_What needs to be done_:
Stop after the line containing "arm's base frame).": print each line exactly from the first line of the listing up to that point.

_Available data_:
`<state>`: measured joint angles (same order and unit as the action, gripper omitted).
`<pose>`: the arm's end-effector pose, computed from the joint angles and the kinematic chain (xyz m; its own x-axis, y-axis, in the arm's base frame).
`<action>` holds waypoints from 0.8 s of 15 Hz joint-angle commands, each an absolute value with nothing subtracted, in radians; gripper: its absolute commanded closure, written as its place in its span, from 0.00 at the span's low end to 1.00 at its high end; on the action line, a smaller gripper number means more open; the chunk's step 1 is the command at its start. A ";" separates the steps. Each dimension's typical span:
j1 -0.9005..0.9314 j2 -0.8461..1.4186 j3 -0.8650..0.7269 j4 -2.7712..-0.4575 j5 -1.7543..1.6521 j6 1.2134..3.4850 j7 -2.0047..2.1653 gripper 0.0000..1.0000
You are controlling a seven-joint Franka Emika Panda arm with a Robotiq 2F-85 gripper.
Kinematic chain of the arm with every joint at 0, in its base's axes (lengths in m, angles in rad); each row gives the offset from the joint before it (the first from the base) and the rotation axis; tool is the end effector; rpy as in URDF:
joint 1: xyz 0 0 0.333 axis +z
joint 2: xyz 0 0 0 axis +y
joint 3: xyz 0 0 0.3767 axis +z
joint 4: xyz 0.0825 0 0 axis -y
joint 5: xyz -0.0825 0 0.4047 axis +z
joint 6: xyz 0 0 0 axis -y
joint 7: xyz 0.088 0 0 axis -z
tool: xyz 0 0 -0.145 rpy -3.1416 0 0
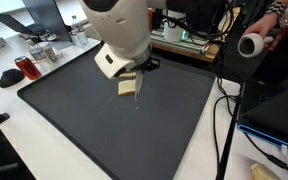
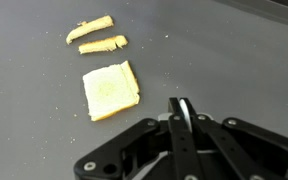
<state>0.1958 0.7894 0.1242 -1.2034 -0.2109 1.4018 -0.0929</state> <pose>0.7016 0.1745 0.2831 0.7603 0.3311 -0.5589 0.4312 -0.9007 0.0530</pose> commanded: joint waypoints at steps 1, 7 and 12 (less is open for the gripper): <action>0.153 0.860 0.114 -1.083 -0.167 1.353 -0.180 0.99; 0.066 0.863 0.101 -1.098 -0.189 1.413 -0.354 0.99; -0.026 0.828 0.102 -1.164 -0.178 1.509 -0.520 0.99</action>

_Task result_:
`<state>`: measured joint angles (same order and unit as the action, gripper omitted).
`<pose>`: the arm's end-effector pose, computed from the joint angles and the kinematic chain (xyz m; its own x-axis, y-axis, in the arm's base frame).

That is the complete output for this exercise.